*** Block opens ***
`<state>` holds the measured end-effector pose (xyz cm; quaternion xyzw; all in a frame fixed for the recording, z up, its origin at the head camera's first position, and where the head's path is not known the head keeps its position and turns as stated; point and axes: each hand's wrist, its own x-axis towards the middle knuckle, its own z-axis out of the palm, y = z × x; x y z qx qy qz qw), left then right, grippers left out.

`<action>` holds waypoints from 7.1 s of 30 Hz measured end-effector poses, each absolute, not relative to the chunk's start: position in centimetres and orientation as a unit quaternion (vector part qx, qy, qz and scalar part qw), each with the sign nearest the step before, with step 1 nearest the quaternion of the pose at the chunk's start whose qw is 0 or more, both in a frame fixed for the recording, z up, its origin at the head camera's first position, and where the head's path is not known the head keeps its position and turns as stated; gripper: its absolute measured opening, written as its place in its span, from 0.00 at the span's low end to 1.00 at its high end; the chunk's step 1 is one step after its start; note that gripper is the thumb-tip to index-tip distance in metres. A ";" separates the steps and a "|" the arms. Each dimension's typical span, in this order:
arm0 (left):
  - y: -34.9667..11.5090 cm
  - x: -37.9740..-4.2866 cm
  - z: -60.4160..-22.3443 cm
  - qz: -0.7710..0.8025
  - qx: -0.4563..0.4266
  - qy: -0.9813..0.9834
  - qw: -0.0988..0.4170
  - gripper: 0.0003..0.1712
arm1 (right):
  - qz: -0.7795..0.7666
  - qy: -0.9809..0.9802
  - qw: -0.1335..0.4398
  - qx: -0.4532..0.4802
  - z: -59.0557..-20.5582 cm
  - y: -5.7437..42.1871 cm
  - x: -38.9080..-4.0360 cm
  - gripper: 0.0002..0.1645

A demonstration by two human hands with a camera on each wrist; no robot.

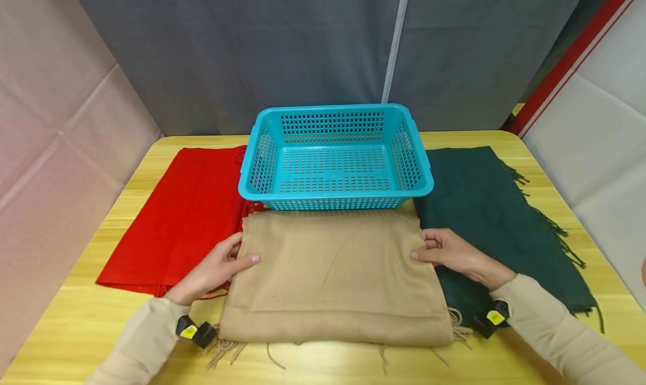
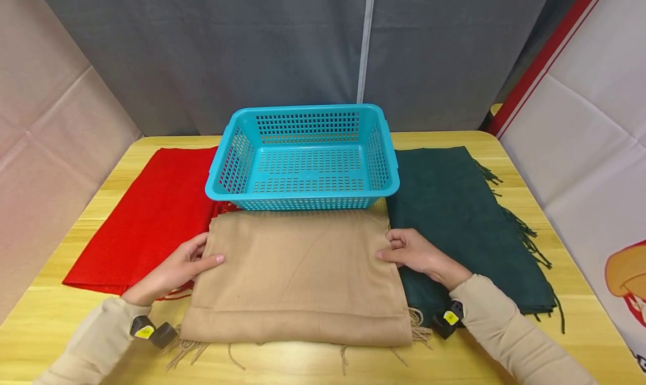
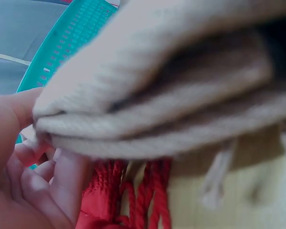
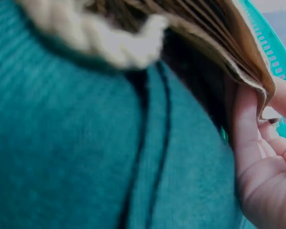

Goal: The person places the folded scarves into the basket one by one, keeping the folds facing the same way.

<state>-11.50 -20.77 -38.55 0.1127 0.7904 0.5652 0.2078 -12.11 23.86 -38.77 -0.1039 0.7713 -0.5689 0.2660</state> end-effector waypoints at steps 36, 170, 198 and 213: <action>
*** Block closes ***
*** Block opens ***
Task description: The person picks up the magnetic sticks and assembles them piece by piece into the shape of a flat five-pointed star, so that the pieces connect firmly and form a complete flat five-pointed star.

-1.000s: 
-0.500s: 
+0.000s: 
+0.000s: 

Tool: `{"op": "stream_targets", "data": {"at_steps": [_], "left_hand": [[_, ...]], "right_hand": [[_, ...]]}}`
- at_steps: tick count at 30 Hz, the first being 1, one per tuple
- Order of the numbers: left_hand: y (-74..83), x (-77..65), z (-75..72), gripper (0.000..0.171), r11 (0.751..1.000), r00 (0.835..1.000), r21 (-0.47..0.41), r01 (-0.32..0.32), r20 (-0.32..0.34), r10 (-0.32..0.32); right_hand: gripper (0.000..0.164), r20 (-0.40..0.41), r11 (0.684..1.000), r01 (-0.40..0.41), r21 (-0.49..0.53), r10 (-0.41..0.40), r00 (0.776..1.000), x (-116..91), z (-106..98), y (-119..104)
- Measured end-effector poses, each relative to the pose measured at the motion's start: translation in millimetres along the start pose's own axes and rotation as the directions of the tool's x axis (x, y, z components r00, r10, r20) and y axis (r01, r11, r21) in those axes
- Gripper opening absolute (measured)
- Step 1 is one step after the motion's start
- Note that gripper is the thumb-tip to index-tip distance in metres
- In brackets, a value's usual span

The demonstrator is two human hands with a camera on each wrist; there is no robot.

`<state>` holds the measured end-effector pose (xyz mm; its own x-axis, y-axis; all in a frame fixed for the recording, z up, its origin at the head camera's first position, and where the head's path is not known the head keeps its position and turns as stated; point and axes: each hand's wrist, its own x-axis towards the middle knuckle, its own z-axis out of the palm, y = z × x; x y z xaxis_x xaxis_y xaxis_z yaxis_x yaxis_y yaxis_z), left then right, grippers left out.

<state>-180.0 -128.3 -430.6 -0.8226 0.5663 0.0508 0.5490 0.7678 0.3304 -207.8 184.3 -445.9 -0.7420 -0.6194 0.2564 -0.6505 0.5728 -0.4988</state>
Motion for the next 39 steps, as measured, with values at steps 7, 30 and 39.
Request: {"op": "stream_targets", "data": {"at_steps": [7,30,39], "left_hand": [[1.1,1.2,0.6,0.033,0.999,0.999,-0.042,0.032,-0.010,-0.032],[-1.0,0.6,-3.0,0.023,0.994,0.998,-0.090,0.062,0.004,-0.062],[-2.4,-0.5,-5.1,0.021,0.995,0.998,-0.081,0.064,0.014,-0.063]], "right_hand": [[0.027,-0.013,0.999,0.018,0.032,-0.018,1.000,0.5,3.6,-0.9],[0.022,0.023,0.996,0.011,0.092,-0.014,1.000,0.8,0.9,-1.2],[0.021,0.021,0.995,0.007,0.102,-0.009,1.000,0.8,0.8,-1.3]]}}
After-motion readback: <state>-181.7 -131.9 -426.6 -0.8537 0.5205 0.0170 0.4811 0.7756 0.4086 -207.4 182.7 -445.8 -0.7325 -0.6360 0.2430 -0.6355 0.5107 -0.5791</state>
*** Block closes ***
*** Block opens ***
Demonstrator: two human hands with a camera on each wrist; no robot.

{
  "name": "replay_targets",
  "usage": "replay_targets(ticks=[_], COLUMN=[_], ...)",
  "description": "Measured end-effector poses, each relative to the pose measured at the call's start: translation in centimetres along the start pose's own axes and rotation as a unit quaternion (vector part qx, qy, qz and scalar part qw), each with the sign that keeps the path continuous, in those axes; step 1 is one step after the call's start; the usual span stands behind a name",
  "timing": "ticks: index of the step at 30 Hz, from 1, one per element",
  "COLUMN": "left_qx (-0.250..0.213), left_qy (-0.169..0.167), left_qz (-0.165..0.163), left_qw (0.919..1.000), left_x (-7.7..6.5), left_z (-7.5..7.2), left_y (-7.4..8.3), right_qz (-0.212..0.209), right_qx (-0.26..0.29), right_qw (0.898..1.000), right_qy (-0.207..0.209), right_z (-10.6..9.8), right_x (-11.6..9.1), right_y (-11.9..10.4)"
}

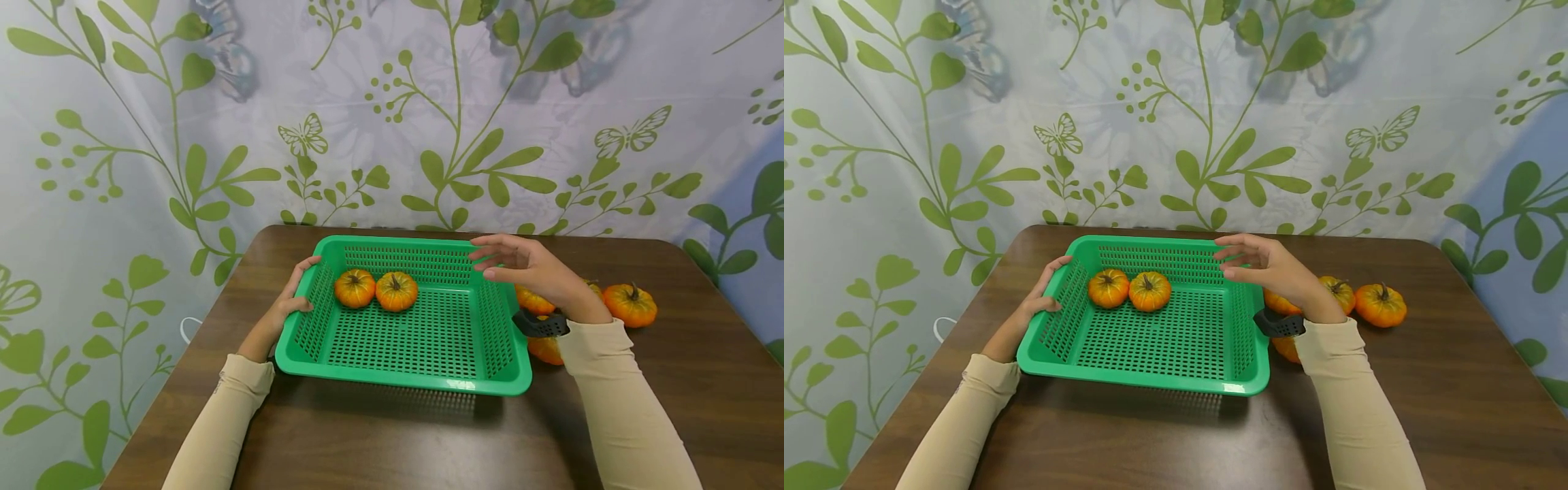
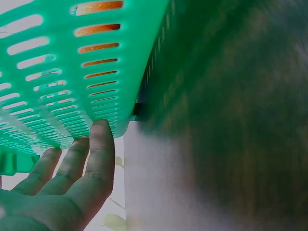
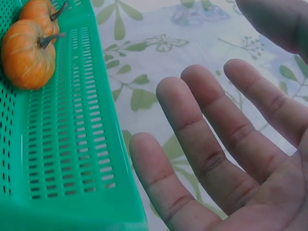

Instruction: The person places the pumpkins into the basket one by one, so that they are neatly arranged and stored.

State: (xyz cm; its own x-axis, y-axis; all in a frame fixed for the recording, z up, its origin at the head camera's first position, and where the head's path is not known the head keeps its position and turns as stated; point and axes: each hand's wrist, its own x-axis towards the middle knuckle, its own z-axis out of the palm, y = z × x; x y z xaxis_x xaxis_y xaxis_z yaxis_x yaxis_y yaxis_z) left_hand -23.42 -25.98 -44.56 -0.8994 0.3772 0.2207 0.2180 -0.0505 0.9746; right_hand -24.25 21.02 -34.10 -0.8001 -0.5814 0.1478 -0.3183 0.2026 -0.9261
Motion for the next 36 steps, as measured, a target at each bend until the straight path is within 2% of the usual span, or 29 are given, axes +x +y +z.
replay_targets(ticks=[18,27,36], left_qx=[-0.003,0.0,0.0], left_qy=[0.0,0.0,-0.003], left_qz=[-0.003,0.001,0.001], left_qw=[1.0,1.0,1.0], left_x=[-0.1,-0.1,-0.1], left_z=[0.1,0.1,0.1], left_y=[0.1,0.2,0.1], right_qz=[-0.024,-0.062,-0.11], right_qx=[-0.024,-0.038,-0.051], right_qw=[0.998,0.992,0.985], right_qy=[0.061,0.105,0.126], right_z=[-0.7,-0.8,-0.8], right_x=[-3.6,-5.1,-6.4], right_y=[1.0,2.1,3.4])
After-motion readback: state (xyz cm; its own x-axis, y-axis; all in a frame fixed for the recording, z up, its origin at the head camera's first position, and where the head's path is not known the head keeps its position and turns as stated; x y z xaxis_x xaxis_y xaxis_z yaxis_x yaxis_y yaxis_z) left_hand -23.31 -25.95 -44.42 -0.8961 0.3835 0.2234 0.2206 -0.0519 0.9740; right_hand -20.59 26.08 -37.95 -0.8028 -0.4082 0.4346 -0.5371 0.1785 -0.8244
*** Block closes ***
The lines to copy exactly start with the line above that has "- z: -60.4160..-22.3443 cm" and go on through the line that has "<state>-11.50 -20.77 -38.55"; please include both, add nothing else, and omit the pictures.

## EXERCISE OUTPUT
  - z: -60.4160..-22.3443 cm
  - qz: -0.7710..0.8025
  - qx: -0.4563..0.4266
  - qy: -0.9813..0.9834
  - qw: -0.0988..0.4170
  - gripper: 0.0003..0.1712
arm1 (right):
  - qz: -0.7795..0.7666
  - qy: -0.9809..0.9802
  - qw: -0.1335..0.4398
  - qx: -0.4532..0.4802
  - z: -59.0557..-20.5582 cm
  - y: -5.7437..42.1871 cm
  - x: -38.9080..-4.0360 cm
  - gripper: 0.0002..0.1645

A demonstration by two human hands with a camera on each wrist; no robot.


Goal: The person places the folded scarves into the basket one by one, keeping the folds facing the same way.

<state>-11.50 -20.77 -38.55 0.1127 0.7904 0.5652 0.2078 -12.11 23.86 -38.77 -0.1039 0.7713 -0.5689 0.2660</state> end-effector waypoints at steps 36, 170, 198 and 213: <action>

This is the complete output for the exercise.